Scan the data. Collect each line that contains the word "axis".

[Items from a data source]
******************************
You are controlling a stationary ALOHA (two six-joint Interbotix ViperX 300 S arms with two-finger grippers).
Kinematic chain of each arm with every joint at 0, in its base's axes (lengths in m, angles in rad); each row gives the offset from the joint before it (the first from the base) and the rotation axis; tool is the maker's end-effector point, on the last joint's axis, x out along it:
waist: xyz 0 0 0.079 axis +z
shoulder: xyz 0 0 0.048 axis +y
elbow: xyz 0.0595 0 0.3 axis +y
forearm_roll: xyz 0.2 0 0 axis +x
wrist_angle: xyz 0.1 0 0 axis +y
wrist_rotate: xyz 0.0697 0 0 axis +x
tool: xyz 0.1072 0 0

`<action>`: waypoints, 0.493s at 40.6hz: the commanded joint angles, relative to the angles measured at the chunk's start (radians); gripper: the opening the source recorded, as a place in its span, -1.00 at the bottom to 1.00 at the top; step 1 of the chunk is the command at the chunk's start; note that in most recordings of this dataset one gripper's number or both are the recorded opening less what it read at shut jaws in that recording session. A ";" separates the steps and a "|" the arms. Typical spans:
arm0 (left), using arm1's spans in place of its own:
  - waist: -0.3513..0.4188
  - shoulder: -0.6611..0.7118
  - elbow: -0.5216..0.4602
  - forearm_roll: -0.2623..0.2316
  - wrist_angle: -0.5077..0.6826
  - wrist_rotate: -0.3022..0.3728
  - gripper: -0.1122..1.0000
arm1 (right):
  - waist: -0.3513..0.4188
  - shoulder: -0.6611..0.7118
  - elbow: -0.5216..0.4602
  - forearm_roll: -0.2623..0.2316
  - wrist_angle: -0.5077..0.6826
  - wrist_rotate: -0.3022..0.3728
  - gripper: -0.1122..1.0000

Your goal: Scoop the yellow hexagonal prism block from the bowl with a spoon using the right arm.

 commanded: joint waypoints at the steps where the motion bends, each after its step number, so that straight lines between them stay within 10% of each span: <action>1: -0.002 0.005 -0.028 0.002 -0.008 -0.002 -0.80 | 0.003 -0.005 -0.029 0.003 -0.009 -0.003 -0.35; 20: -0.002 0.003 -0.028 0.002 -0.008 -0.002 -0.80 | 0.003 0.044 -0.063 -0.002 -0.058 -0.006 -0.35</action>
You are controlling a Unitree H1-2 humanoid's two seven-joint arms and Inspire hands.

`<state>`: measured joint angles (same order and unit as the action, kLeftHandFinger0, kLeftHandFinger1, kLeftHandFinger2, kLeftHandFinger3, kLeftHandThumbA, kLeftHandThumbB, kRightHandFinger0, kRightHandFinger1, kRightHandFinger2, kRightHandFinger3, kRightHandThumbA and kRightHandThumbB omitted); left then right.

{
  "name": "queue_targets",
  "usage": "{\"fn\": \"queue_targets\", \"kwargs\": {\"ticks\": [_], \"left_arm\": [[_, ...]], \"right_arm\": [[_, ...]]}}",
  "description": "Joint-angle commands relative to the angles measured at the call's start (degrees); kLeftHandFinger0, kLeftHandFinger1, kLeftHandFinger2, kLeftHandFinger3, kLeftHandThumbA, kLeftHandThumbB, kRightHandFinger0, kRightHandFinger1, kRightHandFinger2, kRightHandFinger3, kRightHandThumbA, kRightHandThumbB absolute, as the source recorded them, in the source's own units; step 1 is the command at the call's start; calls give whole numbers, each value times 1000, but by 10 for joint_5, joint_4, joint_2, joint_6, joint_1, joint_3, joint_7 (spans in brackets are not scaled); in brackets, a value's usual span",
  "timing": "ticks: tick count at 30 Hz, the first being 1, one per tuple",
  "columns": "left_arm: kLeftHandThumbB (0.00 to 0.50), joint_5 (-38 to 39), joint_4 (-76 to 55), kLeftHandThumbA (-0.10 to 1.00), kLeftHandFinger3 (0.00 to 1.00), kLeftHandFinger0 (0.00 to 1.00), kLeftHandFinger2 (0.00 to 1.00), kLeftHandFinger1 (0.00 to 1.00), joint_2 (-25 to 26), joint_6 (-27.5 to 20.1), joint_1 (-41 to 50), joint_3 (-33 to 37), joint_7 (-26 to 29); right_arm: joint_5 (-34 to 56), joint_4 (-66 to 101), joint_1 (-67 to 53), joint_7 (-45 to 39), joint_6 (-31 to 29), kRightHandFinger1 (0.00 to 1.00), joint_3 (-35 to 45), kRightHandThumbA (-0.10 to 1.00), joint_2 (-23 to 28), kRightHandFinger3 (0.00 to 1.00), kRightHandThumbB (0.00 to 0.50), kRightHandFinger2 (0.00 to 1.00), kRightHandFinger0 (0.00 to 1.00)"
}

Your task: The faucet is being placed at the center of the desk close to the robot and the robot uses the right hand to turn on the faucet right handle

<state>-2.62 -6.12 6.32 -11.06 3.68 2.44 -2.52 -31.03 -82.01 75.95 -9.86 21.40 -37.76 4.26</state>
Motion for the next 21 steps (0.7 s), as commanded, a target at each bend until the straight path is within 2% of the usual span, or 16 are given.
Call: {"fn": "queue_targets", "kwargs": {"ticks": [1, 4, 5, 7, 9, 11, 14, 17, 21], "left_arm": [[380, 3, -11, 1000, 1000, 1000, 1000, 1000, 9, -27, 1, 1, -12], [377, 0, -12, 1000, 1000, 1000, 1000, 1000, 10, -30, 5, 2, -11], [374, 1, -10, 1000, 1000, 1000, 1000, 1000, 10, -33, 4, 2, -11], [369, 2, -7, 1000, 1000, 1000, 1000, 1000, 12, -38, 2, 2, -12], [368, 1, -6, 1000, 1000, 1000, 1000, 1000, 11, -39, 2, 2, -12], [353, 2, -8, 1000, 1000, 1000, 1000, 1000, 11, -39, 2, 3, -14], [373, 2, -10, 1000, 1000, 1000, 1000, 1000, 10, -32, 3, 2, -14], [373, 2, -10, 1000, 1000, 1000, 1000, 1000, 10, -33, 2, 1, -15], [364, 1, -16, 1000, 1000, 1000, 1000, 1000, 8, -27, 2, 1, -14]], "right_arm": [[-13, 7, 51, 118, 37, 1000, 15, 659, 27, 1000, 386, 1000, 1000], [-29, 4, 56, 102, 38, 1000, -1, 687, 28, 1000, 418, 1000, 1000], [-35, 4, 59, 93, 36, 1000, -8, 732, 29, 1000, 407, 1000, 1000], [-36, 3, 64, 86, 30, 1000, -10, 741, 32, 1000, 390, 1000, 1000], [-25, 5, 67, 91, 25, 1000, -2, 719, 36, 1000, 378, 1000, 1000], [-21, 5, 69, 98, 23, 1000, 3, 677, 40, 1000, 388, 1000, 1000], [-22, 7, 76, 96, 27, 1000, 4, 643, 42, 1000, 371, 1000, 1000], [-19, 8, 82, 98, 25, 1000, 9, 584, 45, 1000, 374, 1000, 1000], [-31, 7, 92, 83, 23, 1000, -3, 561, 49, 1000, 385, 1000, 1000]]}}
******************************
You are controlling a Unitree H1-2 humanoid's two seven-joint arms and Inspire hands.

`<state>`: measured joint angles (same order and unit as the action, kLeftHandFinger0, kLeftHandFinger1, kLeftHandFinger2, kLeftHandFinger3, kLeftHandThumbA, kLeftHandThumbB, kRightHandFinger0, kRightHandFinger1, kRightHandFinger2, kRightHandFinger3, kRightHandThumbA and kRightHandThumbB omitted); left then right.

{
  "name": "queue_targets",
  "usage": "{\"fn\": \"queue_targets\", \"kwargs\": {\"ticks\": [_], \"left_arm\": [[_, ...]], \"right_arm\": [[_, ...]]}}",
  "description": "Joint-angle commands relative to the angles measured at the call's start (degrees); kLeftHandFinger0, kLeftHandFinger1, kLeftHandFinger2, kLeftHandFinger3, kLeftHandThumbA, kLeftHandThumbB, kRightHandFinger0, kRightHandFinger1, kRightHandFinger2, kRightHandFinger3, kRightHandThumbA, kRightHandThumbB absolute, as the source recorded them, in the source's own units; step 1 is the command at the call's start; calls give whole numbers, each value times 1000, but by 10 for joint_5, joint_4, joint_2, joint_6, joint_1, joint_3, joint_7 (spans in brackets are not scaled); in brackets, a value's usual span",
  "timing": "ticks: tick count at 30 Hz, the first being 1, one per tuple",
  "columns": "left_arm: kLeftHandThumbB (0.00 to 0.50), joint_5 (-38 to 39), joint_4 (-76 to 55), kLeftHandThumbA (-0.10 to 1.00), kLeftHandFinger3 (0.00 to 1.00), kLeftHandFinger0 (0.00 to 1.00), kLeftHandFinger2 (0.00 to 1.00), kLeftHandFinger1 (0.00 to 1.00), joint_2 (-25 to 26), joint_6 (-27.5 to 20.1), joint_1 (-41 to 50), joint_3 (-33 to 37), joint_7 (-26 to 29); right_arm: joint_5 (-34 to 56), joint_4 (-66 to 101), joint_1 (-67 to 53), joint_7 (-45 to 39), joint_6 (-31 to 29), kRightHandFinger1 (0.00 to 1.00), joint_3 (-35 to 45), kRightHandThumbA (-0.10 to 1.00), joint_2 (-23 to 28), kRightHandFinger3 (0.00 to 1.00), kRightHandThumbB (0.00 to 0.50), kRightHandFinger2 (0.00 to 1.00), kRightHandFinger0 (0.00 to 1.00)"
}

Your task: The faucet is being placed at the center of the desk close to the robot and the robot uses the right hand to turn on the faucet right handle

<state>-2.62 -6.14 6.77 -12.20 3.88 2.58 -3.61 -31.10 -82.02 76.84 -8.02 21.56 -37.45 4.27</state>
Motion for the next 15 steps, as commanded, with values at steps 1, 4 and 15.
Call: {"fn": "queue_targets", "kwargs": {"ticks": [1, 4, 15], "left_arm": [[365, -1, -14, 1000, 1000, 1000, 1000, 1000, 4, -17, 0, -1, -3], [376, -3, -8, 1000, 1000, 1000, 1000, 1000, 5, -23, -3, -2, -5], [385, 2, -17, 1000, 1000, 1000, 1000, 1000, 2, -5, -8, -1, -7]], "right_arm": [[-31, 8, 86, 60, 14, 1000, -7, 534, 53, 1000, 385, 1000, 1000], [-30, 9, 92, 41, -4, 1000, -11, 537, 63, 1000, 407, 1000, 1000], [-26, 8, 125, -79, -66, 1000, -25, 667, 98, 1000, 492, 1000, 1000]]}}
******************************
RESPONSE TO THIS TASK:
Kinematic chain of each arm with every joint at 0, in its base's axes (lengths in m, angles in rad); each row gives the offset from the joint before it (the first from the base) and the rotation axis; tool is the maker's end-effector point, on the last joint's axis, x out along it:
waist: xyz 0 0 0.079 axis +z
shoulder: xyz 0 0 0.048 axis +y
elbow: xyz 0.0595 0 0.3 axis +y
forearm_roll: xyz 0.2 0 0 axis +x
wrist_angle: xyz 0.1 0 0 axis +y
wrist_rotate: xyz 0.0697 0 0 axis +x

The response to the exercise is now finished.